79 Имеется в виду ‘Ответ ‘Современнику» в N 10 ‘Русского слова’ за 1864 г. (См. о нем в преамбуле к статье ‘Реалисты’). В этом ‘Ответе’ от имени редакции ‘Русского слова’ высказывалась уверенность, что и ‘Современник’ уважает ‘базаровский элемент’ ‘в жизни общественной и семейной, в науке и искусстве’. Антонович решительно заявлял, что ‘элементов, сочиненных Тургеневым’, ‘Современник’ не уважает, а ‘Ответ’ считал ‘отлыниванием’ ‘Русского слова’ от объяснений (‘Современник’, 1864, N 11-12)
80 Этот полемический выпад против Щедрина в 1-м изд. был дополнен следующим примечанием от издателя (Ф. Ф. Павленкова): ‘Новым доказательством такого взгляда на смех нашего вице-литератора и кавалера Щедрина может служить его рассказ ‘Новый Нарцисс’, нашедший себе приют не в ‘Литературной библиотеке’ и не в приложении к ‘Вести’, а в обновленных ‘Отечественных записках’ 1868 г.’ Поскольку ч. 9 1-го изд. появилась в свет после смерти Писарева, нельзя судить, было ли это резкое ироническое примечание дано здесь с его согласия.
‘Полемические красоты’ — цикл полемических статей Чернышевского, опубликованный в ‘Современнике’ 1861 г. и направленный против либерально-охранительной журналистики.
82 Предварительные объяснения — подзаголовок заметки М. А. Антоновича (Постороннего сатирика) »Русскому слову» (‘Современник’, 1864, N 11-12).
83 Статья Щапова ‘Историко-этнографическая организация русского народонаселения’.

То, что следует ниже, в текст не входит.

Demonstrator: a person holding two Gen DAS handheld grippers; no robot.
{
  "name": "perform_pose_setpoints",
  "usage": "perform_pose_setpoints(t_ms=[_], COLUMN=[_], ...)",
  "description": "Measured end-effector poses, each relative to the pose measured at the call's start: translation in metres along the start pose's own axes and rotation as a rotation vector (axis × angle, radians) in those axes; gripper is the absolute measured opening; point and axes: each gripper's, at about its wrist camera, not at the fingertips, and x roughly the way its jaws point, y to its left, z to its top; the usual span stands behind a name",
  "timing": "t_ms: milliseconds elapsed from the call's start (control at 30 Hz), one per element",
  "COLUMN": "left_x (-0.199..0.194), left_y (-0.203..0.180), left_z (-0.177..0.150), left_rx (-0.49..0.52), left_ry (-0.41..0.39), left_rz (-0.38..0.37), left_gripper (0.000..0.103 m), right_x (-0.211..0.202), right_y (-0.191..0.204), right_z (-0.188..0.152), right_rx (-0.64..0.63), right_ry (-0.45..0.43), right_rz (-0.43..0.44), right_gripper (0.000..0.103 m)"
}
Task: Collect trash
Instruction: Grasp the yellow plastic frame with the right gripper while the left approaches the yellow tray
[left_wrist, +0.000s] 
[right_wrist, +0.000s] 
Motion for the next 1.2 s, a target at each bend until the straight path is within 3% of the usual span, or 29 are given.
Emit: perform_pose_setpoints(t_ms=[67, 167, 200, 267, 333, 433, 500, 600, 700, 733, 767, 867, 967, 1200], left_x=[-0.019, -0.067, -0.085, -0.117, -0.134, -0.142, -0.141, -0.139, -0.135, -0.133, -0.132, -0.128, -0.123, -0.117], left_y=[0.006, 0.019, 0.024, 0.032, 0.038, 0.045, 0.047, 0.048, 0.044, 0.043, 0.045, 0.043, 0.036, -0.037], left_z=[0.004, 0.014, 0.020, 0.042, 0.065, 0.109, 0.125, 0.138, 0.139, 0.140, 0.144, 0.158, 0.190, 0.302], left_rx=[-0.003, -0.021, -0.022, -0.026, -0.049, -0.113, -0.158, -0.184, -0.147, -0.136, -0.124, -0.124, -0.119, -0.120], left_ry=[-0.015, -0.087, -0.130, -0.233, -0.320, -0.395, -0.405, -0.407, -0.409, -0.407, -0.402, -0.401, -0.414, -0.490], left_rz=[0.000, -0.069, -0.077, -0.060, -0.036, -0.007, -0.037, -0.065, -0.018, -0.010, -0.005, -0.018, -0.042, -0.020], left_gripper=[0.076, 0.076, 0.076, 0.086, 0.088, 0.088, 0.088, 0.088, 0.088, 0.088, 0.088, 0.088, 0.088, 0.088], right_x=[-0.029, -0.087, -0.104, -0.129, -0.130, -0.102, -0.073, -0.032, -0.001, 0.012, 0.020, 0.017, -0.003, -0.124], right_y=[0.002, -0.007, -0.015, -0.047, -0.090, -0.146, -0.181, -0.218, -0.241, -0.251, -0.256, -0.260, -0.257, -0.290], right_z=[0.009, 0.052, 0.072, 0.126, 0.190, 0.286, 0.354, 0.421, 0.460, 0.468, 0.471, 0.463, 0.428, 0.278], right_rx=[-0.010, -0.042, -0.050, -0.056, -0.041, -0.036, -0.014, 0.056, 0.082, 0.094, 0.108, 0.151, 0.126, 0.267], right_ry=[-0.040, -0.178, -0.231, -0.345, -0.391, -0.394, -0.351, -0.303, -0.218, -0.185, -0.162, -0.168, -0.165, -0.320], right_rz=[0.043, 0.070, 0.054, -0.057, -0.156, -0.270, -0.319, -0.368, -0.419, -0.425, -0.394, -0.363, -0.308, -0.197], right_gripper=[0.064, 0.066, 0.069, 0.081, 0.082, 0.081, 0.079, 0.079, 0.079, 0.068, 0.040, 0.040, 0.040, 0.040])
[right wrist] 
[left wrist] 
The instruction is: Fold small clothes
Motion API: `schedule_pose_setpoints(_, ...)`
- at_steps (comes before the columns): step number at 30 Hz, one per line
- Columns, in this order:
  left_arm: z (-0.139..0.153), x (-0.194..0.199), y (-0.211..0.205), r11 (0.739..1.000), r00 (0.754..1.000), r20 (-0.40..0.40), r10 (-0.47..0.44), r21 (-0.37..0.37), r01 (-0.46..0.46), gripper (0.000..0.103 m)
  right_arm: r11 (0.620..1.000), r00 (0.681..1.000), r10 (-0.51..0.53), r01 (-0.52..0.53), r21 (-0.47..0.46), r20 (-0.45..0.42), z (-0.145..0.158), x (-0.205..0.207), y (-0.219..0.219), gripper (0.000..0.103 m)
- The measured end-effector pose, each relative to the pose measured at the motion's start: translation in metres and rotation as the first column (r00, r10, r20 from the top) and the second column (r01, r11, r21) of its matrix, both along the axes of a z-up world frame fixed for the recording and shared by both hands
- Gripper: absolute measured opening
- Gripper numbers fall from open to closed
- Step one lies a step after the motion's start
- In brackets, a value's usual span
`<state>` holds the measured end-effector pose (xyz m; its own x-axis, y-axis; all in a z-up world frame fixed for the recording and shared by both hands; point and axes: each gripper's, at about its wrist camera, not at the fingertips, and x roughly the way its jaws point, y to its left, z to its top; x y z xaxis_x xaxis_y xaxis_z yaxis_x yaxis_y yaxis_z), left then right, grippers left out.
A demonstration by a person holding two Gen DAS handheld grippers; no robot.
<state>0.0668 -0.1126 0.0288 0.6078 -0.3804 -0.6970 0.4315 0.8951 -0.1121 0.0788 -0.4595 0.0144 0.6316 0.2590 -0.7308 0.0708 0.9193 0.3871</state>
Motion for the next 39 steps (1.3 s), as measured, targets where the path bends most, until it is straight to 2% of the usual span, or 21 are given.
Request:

84 Писарев имеет в виду одно из полемических выступлений ‘Современника’ (1864, N 10). Сотрудник журнала Г. З. Елисеев выступил с критикой статьи либерального юриста профессора А. В. Лохвицкого ‘Гласность, суд и газеты’, опубликованной в газете ‘Голос’ от 19 апреля 1869 г. Статья Лохвицкого была направлена против гласности. В возникшей вокруг статьи полемике ‘Современник’ отстаивал широкую гласность. В заметке же ‘Денежное несчастие с г. Благосветловым’ (см. примеч. 77) Антонович осмеивал Благосветлова за то, что тот предал гласности историю с Вороновым.